DIRECTIONS FOR THIS TASK
Every line of the records that holds the word "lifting" should be copied.

===== DATASET

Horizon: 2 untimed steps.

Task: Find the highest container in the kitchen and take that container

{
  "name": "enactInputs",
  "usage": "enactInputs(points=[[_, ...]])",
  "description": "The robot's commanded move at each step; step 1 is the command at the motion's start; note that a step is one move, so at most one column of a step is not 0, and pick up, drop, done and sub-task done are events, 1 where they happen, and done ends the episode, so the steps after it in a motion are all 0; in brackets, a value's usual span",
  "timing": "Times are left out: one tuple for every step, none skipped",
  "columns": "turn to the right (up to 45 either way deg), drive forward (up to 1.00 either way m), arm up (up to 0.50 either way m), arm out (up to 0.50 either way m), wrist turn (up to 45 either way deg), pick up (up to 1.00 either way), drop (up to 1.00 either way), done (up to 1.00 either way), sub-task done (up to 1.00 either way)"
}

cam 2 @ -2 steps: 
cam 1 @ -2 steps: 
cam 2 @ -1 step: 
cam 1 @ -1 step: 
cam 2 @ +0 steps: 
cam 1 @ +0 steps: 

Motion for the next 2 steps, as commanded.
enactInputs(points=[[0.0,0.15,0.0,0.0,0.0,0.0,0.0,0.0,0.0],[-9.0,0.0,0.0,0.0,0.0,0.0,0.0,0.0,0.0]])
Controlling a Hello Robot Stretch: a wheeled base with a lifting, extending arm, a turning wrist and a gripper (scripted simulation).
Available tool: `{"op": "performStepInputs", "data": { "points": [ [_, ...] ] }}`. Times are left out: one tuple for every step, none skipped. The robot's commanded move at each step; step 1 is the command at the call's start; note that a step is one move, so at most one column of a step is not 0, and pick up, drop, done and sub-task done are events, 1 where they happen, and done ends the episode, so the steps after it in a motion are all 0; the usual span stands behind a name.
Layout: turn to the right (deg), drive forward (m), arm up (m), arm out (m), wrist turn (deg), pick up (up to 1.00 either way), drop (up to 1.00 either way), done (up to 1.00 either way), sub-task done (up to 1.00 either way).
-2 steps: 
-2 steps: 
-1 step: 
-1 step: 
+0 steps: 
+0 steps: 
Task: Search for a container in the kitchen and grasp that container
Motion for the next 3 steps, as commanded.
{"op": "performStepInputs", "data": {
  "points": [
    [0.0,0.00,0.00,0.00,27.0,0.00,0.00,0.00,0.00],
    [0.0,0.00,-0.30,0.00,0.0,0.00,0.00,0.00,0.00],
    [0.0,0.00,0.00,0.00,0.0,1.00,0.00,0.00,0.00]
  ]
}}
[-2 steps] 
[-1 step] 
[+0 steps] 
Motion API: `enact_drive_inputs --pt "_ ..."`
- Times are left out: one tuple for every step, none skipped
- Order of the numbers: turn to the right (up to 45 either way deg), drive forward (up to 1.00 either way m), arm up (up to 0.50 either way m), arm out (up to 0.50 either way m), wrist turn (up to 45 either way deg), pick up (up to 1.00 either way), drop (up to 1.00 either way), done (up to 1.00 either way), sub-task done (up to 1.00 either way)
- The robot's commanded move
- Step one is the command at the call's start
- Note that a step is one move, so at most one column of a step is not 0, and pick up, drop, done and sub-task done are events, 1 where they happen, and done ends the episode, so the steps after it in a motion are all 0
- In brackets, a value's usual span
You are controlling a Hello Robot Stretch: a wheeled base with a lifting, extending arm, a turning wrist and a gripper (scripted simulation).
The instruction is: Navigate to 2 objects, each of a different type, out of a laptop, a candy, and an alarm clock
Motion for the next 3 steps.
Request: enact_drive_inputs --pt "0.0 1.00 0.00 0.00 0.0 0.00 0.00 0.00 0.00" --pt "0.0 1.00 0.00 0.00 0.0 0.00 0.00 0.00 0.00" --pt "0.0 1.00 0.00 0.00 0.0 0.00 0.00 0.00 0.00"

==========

COMPLETED TASK
Controlling a Hello Robot Stretch: a wheeled base with a lifting, extending arm, a turning wrist and a gripper (scripted simulation).
You are controlling a Hello Robot Stretch: a wheeled base with a lifting, extending arm, a turning wrist and a gripper (scripted simulation).

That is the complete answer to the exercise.